On January 10, Buzzfeed, an online media platform that has been trying to become a reputable news outlet, released what is now known as the "Trump Dossier". The 35-page unsubstantiated, unverified, and error-filled dossier focused on Trump’s alleged ties with Russia and the Kremlin, and “golden showers” with Russian prostitutes. The document was so illegitimate that even BuzzFeed’s editors took exception to it. Just read how they describe it below:

But that didn’t stop them from publishing it. So why would a media outlet publish such explosive (to use their own words) material? The writer of the article explains below:

“Americans can make up their own minds about allegations…” It almost seems preposterous to leave it up to the American people to make up their own minds about something so incredibly damaging, or at least purposed to be incredibly damaging, as well as unverifiable, and about who will soon to be the most powerful person in the nation and the world.

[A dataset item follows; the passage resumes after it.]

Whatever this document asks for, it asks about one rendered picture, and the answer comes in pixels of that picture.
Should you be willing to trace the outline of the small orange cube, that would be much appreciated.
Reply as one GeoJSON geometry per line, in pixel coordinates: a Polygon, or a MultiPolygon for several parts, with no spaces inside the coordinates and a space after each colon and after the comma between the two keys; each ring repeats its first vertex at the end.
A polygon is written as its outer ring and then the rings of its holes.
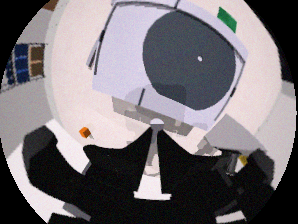
{"type": "Polygon", "coordinates": [[[80,133],[81,136],[84,137],[84,139],[86,139],[86,137],[90,135],[89,128],[82,127],[80,133]]]}

But is it so preposterous? Not really. The news organizations have been watching us make up our own minds about allegations in so many high profile stories over the past number of years. They have seen us choose sides so unequivocally regarding our liberal and conservative leanings that there was no doubt that millions would run with the story as truth.

The immediate reaction from the news community? Condemnation. Even the tabloids are expressing their disdain. In a recent Observer opinion piece by Liz Crokin, she said that “the dossier would never have seen the light of day at Star, National Enquirer or any of the other much-maligned tabloids” where she once was an editor and reporter. Even CNN condemned the release of the dossier, although quite hypocritically, since they were the first news organization to leak the supposed Trump-Kremlin connection.

But there was a reason why this publication felt free to publish the story 10 days away from the inauguration of President-elect Donald Trump. Was it a last ditch effort for impeachment? A final toss in this great political mudslinging contest? A belief that this information was actually true and legitimate? I think the answer lies in none of those possibilities.

This dossier was released because BuzzFeed simply felt that it could. That the inappropriate was quite appropriate. BuzzFeed had been witness to the continual decline in journalism ethics and integrity. They had been witness to the acceptance of one-sided journalism by the public. What recourse would there be in a world where now there is no recourse? When lies become the truth, how is anyone going to know the difference? More importantly, will anyone care about the difference? From BuzzFeed’s perspective, the risk wasn’t nearly as looming as it should have been.

I remember asking early on when I first started in journalism what I was to do if I made a mistake in a story. Something that needed to be corrected. I was told to do what was always done. Print a correction or a retraction. Corrections, however, are rarely noticed in the grand scheme of explosive stories. No one reads retractions. They only remember the stain that was left.

Journalism has a stain on it that has been seeping into its threads for more than a decade. It is noticeable even from a far distance, yet ignored due to its political and social color schemes. Sadly, I doubt even the righteous indignation witnessed after the release of this document is strong enough to wash it out. This release of such a document, hidden behind the guise of enabling Americans to find the truth on their own, just might be the final straw that breaks journalism’s back. I pray that is not the case. Journalism is, or at least once was, the great and noble practice. Perhaps BuzzFeed’s colossal failure will be a stepping-stone towards reconstructing journalism’s trust factor. But it is just a stepping-stone, as it is very obvious the practice has a very long way to go.

Since 1972, Gallup has taken an annual poll of the public’s trust in the media. It has taken a mighty toll just in one year’s time from 2015 to 2016. The numbers shown here are rather astounding.

As these trends march on, the individual will continue to further self-regulate their own version of the news, journalists will continue to perpetuate their own version of journalism, and the truth will ever so politely stand off to the side awaiting to be brought back into the conversation.